Required action:
What is needed is a faithful transcription of all the data below, pictures excluded.

Given material:

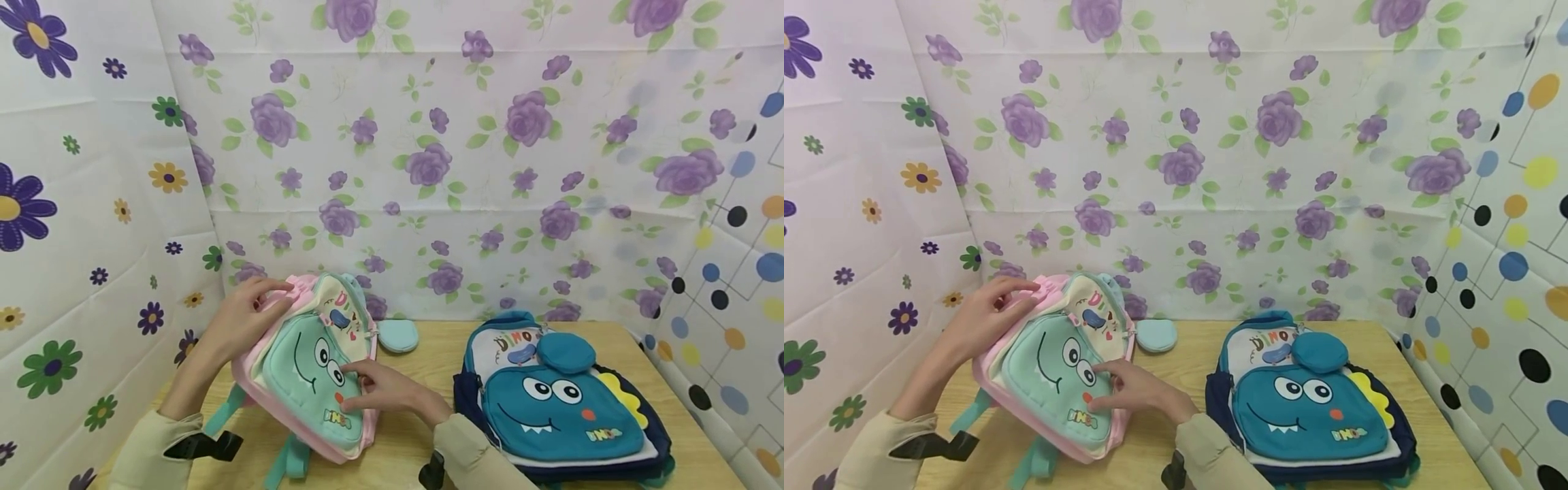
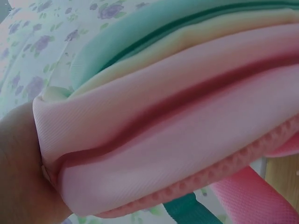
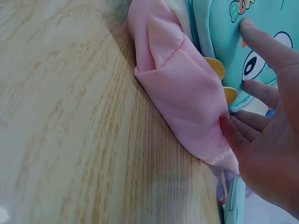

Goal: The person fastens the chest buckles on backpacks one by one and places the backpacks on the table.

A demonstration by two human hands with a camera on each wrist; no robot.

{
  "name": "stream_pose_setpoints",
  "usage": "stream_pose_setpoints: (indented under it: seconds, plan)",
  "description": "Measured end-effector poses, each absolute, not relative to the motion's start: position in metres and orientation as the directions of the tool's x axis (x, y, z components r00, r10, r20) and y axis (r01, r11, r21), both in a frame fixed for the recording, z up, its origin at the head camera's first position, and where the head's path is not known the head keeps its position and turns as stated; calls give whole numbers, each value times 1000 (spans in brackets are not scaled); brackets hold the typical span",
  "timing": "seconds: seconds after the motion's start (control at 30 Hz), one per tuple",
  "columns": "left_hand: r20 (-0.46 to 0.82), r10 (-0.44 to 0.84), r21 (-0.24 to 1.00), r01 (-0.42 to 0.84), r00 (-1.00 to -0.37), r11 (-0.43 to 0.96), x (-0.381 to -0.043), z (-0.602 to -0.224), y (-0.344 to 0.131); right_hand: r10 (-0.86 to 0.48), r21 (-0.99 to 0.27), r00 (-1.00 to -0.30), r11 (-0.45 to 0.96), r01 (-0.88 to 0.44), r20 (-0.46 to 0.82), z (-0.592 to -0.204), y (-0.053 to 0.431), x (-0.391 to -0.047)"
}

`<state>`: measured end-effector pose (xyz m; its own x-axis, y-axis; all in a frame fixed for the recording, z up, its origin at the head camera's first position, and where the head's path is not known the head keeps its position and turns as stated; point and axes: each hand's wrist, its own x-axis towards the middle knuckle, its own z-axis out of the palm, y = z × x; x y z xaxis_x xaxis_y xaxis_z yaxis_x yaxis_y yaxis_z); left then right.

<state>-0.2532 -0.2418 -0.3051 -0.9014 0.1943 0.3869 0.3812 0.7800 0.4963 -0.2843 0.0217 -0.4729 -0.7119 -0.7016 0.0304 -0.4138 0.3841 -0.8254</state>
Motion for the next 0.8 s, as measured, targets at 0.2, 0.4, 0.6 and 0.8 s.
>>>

Solved problem:
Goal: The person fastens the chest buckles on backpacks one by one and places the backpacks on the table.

A demonstration by two human hands with a camera on each wrist; no robot.

{
  "name": "stream_pose_setpoints",
  "usage": "stream_pose_setpoints: (indented under it: seconds, plan)",
  "description": "Measured end-effector poses, each absolute, not relative to the motion's start: position in metres and orientation as the directions of the tool's x axis (x, y, z components r00, r10, r20) and y axis (r01, r11, r21), both in a frame fixed for the recording, z up, its origin at the head camera's first position, and where the head's path is not known the head keeps its position and turns as stated; calls give whole numbers, each value times 1000 (spans in brackets are not scaled); brackets hold the typical span",
  "timing": "seconds: seconds after the motion's start (control at 30 Hz), one per tuple",
  "columns": "left_hand: r20 (-0.46 to 0.82), r10 (-0.44 to 0.84), r21 (-0.24 to 1.00), r01 (-0.42 to 0.84), r00 (-1.00 to -0.37), r11 (-0.43 to 0.96), x (-0.381 to -0.043), z (-0.602 to -0.224), y (-0.344 to 0.131); right_hand: r10 (-0.86 to 0.48), r21 (-0.99 to 0.27), r00 (-1.00 to -0.30), r11 (-0.45 to 0.96), r01 (-0.88 to 0.44), r20 (-0.46 to 0.82), z (-0.592 to -0.204), y (-0.053 to 0.431), x (-0.391 to -0.047)"
}

`<state>`: measured end-effector pose (xyz m; its own x-axis, y-axis; all in a frame fixed for the recording, z up, its origin at the head camera's first position, and where the head's path is not known the head keeps its position and turns as stated; point and axes: each hand's wrist, its own x-axis towards the middle knuckle, its own z-axis out of the palm, y = z × x; x y z xaxis_x xaxis_y xaxis_z yaxis_x yaxis_y yaxis_z); left then right.

<state>-0.2532 -0.2418 -0.3051 -0.9014 0.1943 0.3869 0.3812 0.7800 0.4963 -0.2843 0.0217 -0.4729 -0.7119 -0.7016 0.0304 -0.4138 0.3841 -0.8254</state>
Motion for the next 0.8 s, as measured, targets at 0.2, 0.4, 0.6 and 0.8 s.
>>>

That concludes the exercise.